The title caught my attention, and then the story pulled me in from the front page.
Davey was running away from home, not quite knowing where he was going, just knowing that had to get away. He tried to escape into a bottle, but that only got him into more trouble, and he finally collapsed on the steps of a big house on the Cornish coast. He thought that he was in trouble again, but he wasn’t. He met the three people who lived there and they told him that he could join them, that he could live there, and that the only condition was that he ask no questions.
It seemed too good to be true, even when Davey that the sensible middle-aged Tom and Kate weren’t a couple, weren’t owners, were simply squatters who had arrived at the same place at the same time. And it seemed incredible that they found a wonderful house abandoned, as if somebody had just stepped out and then never come back.
Priss was the other resident of the house, she was just a little older than Davey, and she was one of the most interesting and complicated young women I have met in contemporary fiction. A wonderful mix of brashness and vulnerability; meanness and compassion; confidence and caution.
Tom and Kate’s insistence on not asking questions bothered Priss, and when Davey arrived she talked him into helping her explore the locked rooms and cupboards to try to find out more about them and about the history of the house.
The story moves between past and present, gradually revealing the stories of the four people living in the house, and its absent owner.

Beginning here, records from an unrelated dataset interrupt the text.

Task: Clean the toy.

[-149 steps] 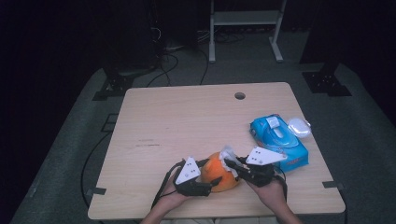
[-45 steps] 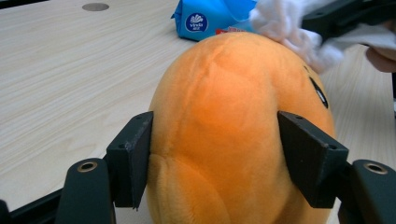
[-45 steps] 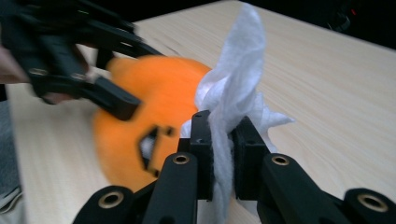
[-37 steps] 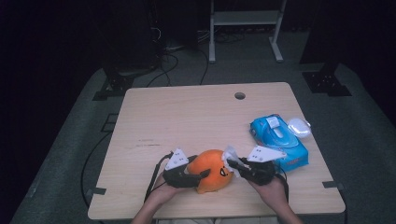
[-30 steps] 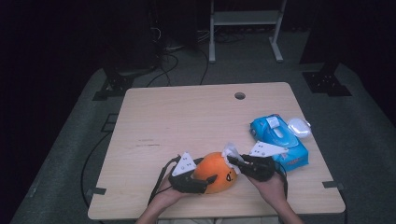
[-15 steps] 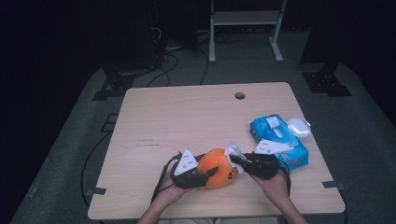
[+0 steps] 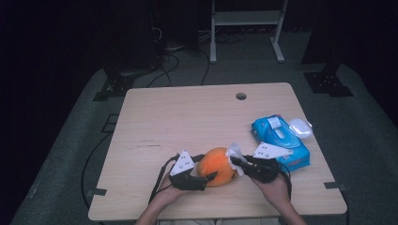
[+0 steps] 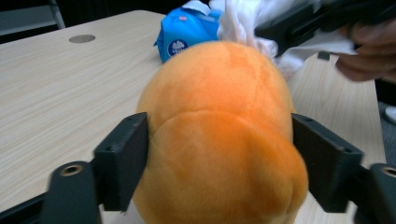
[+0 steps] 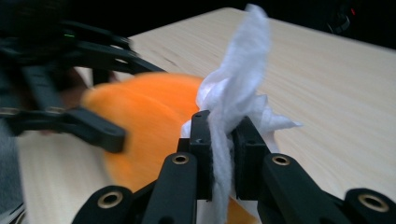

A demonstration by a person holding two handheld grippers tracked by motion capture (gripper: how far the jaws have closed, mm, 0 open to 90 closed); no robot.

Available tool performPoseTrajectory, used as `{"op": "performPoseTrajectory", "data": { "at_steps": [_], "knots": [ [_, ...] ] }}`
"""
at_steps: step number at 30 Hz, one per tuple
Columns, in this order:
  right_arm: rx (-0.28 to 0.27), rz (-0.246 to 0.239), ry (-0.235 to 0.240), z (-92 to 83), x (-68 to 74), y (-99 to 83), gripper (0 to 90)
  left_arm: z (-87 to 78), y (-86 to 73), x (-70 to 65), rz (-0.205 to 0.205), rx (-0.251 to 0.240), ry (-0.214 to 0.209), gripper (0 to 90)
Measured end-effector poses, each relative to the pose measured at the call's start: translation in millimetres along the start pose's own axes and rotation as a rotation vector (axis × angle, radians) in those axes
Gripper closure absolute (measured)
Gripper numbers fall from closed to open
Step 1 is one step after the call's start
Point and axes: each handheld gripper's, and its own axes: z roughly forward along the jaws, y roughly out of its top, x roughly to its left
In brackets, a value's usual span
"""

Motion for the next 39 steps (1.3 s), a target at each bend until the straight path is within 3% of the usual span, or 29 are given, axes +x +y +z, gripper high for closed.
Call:
{"op": "performPoseTrajectory", "data": {
  "at_steps": [4, 7, 10, 12, 13, 15, 18, 21, 23, 27, 29, 32, 34, 35, 37, 39],
  "knots": [
    [-0.036, -0.076, 0.063, 1.9, 20.7, 11.3, 79.3, 1.2, 0.7, -5.8, 0.069, 0.003, -0.015, 35.5],
    [-0.034, -0.085, 0.052, 2.4, 20.9, 12.8, 79.4, 0.9, 0.1, -5.3, 0.079, 0.001, -0.017, 35.9],
    [-0.022, -0.042, 0.014, 1.2, 6.2, 7.1, 79.5, 0.4, -0.2, -2.6, 0.058, -0.008, -0.011, 32.5],
    [-0.013, -0.019, -0.007, -0.1, -1.4, 3.2, 79.7, 0.5, 1.1, 1.0, 0.006, -0.008, 0.021, 20.3],
    [-0.006, -0.013, -0.012, -0.6, -2.6, 2.1, 79.7, 0.6, 0.9, 2.9, -0.023, -0.006, 0.014, 19.2],
    [-0.006, -0.014, -0.013, -0.9, -1.7, 1.6, 79.7, 0.3, -0.2, 3.4, -0.024, 0.001, -0.001, 23.1],
    [-0.014, -0.084, -0.013, 1.0, 15.4, 8.0, 79.7, 1.1, 0.7, -3.1, 0.019, 0.000, 0.002, 31.5],
    [-0.027, -0.139, 0.046, 4.1, 35.5, 14.5, 79.7, 3.6, 3.2, -14.9, 0.120, 0.009, -0.006, 34.0],
    [-0.026, -0.185, 0.041, 5.5, 42.9, 17.8, 79.7, 4.6, 4.5, -20.4, 0.163, 0.015, -0.004, 34.0],
    [-0.012, -0.163, -0.009, 2.3, 30.6, 16.6, 79.8, 4.4, 2.6, -17.4, 0.129, -0.003, -0.020, 31.1],
    [-0.005, -0.139, -0.011, 1.0, 24.2, 13.1, 79.9, 5.8, 2.2, -16.9, 0.112, -0.008, -0.031, 29.5],
    [-0.004, -0.156, 0.004, 2.1, 34.6, 14.5, 79.9, 7.6, 2.2, -17.7, 0.115, 0.000, -0.027, 28.4],
    [-0.015, -0.166, 0.074, 5.8, 44.4, 14.8, 79.9, 7.6, 1.8, -17.1, 0.110, -0.002, -0.028, 28.4],
    [-0.007, -0.180, 0.080, 8.1, 49.3, 14.5, 79.9, 7.4, 1.8, -16.9, 0.117, 0.006, -0.025, 28.4],
    [0.008, -0.220, 0.066, 11.5, 56.6, 14.5, 79.9, 5.7, 0.8, -16.0, 0.110, 0.012, -0.022, 28.8],
    [0.002, -0.206, 0.050, 9.9, 49.5, 16.0, 80.0, 3.5, 0.3, -14.3, 0.099, 0.021, -0.012, 29.5]
  ]
}}
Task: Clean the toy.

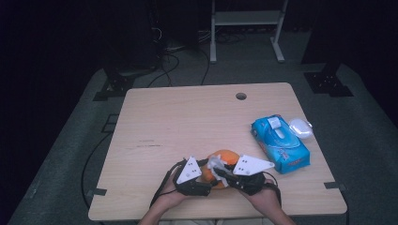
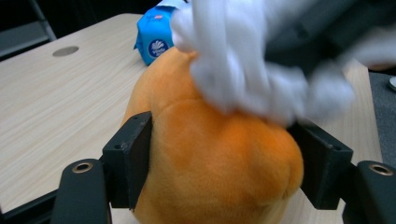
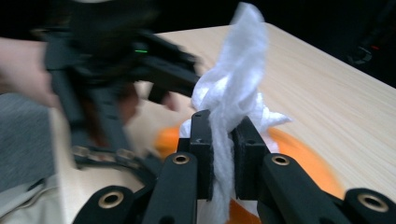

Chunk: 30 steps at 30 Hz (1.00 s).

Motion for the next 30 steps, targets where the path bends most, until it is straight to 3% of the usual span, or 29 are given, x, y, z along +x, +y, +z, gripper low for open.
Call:
{"op": "performPoseTrajectory", "data": {
  "at_steps": [4, 7, 10, 12, 13, 14, 18, 22, 24, 27, 30],
  "knots": [
    [0.009, 0.075, -0.097, -12.8, -30.6, -12.6, 80.1, -1.8, -3.2, 3.3, -0.001, 0.002, -0.001, 29.9],
    [0.017, 0.145, -0.102, -17.6, -43.3, -22.0, 80.1, -1.6, -0.7, 4.8, -0.018, -0.002, -0.016, 27.9],
    [0.017, 0.111, -0.092, -13.3, -34.0, -20.3, 80.0, -2.5, 4.8, 5.8, -0.051, -0.027, -0.014, 17.7],
    [0.005, 0.090, -0.073, -11.1, -26.4, -15.1, 80.0, -3.2, 5.4, 5.6, -0.041, -0.015, 0.001, 17.9],
    [0.002, 0.075, -0.070, -10.3, -23.6, -12.8, 80.0, -4.3, 4.2, 5.8, -0.024, -0.009, 0.012, 22.0],
    [0.000, 0.066, -0.072, -9.8, -22.7, -11.8, 80.0, -4.8, 3.4, 6.2, -0.034, -0.008, 0.013, 24.8],
    [0.009, 0.124, -0.082, -11.4, -33.9, -18.9, 80.0, -5.7, 0.4, 8.5, -0.041, 0.010, 0.031, 31.1],
    [0.045, 0.177, -0.141, -13.7, -48.6, -31.9, 80.0, -7.3, -2.9, 14.3, -0.081, 0.006, 0.026, 31.7],
    [0.040, 0.196, -0.133, -13.9, -50.4, -33.3, 80.0, -8.5, -0.8, 14.6, -0.086, 0.009, 0.012, 29.4],
    [0.025, 0.159, -0.125, -11.7, -43.9, -29.3, 79.9, -13.5, 9.2, 16.1, -0.147, -0.045, -0.027, 19.4],
    [-0.005, 0.143, -0.086, -10.5, -38.2, -25.1, 79.9, -12.6, 10.0, 15.5, -0.098, -0.013, 0.022, 24.2]
  ]
}}
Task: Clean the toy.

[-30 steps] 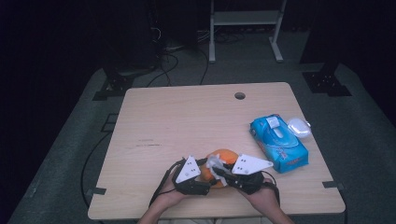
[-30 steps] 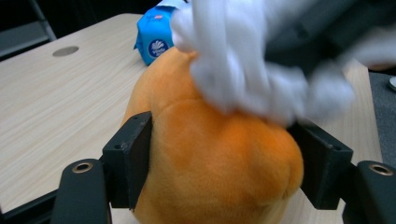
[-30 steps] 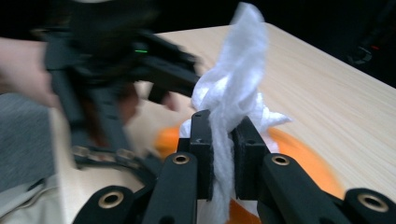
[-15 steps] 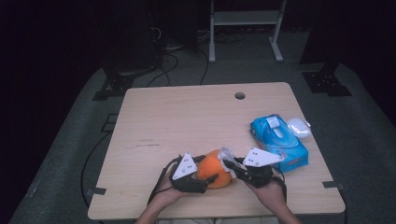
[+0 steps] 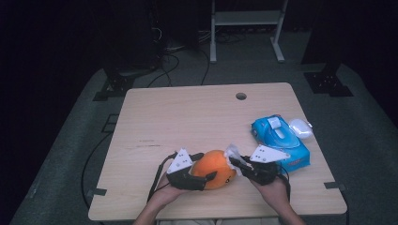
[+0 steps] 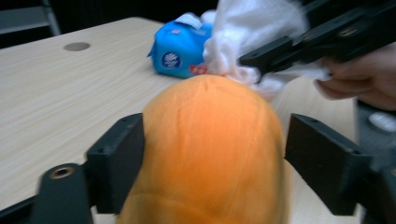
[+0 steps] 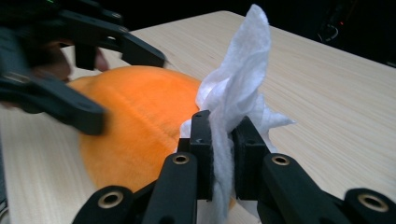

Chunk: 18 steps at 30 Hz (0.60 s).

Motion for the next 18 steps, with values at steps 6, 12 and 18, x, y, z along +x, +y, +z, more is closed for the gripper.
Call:
{"op": "performPoseTrajectory", "data": {
  "at_steps": [6, 12, 18],
  "knots": [
    [0.026, 0.019, -0.032, 2.8, -4.7, -3.9, 79.8, -1.2, -9.4, 7.1, -0.038, 0.000, 0.011, 31.9],
    [0.054, 0.089, -0.040, 4.9, -16.8, -11.8, 79.8, -0.5, -11.3, 5.2, -0.038, -0.011, 0.004, 31.9],
    [-0.019, 0.043, 0.026, -1.9, 0.1, 5.1, 79.8, 5.9, -8.9, -5.8, 0.012, -0.003, -0.002, 31.9]
  ]
}}
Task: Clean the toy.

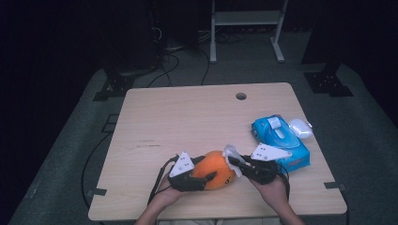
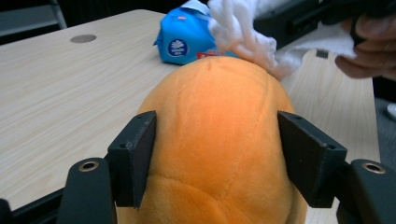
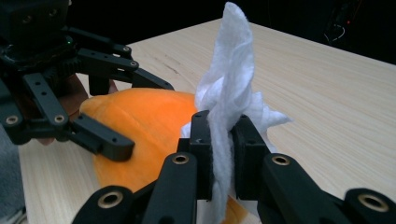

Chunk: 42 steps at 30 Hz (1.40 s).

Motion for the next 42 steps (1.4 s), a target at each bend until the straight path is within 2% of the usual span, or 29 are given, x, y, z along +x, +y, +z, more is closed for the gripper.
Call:
{"op": "performPoseTrajectory", "data": {
  "at_steps": [2, 6, 8, 10, 14, 16, 18, 23, 25, 28, 32, 35, 37, 39, 42],
  "knots": [
    [0.013, -0.009, -0.009, 1.4, 0.3, -1.3, 79.8, 0.1, 0.6, -2.2, 0.014, 0.005, 0.001, 31.9],
    [0.054, 0.051, -0.040, 4.0, -15.3, -13.0, 79.8, -1.0, -0.8, -0.9, 0.009, 0.003, -0.001, 31.9],
    [0.069, 0.090, -0.038, 4.3, -22.2, -17.6, 79.8, -1.8, -1.1, 0.0, 0.013, 0.006, -0.006, 31.9],
    [0.070, 0.101, -0.032, 3.1, -22.9, -18.1, 79.8, -2.7, -1.9, 1.5, 0.006, 0.004, -0.007, 31.9],
    [0.033, 0.059, -0.020, -0.9, -12.3, -8.4, 79.8, -6.0, -3.8, 8.2, -0.018, 0.006, 0.008, 32.3],
    [0.032, 0.059, -0.013, -0.7, -10.4, -9.0, 79.8, -7.2, -5.1, 11.5, -0.034, 0.002, 0.012, 32.5],
    [0.049, 0.067, -0.017, 1.9, -13.0, -13.4, 79.9, -7.9, -6.1, 13.6, -0.046, 0.000, 0.018, 32.6],
    [0.107, 0.124, -0.036, 9.7, -21.6, -23.5, 79.9, -9.3, -8.0, 17.5, -0.072, -0.002, 0.025, 32.8],
    [0.098, 0.112, -0.038, 8.7, -18.6, -19.1, 79.8, -9.1, -8.2, 18.4, -0.074, -0.002, 0.029, 32.8],
    [0.046, 0.091, -0.016, 3.2, -11.9, -10.3, 79.8, -9.0, -8.9, 19.7, -0.086, -0.006, 0.026, 32.8],
    [0.049, 0.080, -0.009, 4.7, -10.3, -11.4, 79.8, -8.6, -8.2, 18.0, -0.077, -0.004, 0.029, 32.8],
    [0.087, 0.109, -0.032, 8.9, -21.0, -20.0, 79.8, -7.3, -5.4, 11.4, -0.057, 0.002, 0.026, 32.7],
    [0.097, 0.123, -0.041, 8.1, -23.0, -20.0, 79.8, -5.3, -3.1, 4.5, -0.029, 0.005, 0.028, 32.6],
    [0.073, 0.100, -0.042, 4.2, -18.7, -13.2, 79.8, -4.2, -1.9, -0.2, -0.011, 0.007, 0.021, 32.4],
    [0.016, 0.085, 0.000, -2.4, -10.7, -1.0, 79.8, -0.5, -0.3, -8.3, 0.018, 0.004, -0.004, 32.2]
  ]
}}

All of those characters were very well drawn, and as I learned more of their stories I came to understand them better, and to care about what would happen to them. And I appreciated that their stories were distinctive: Davey’s was the most shocking, Priss’s the most intriguing, and Tom’s the most unexpected.
Individually, all of the elements worked. And Cassandra Parkin wrote and constructed her story well; she created a wonderful atmosphere, a fine senses of time and placed; she pulled me right into that house and had me asking so many questions.
But as a whole the story felt just a little contrived, and the I’m afraid that twist and the conclusion were rather predictable. Such a disappointment after characters and storylines that could have been predictable were anything but.
And that’s why I’d still say that this is a very promising debut, and Cassandra Parkin is an author I’ll be watching.
The escaping into a bottle bit puzzled me but I think I’d like to get to this book.
I loved her take-down of Fifty Shades of Grey (Lighter Shades of Grey), which managed to reveal enough and make it sound so ridiculous that I feel both that I know all about FSOG and also need never find out any more! She is a very funny writer.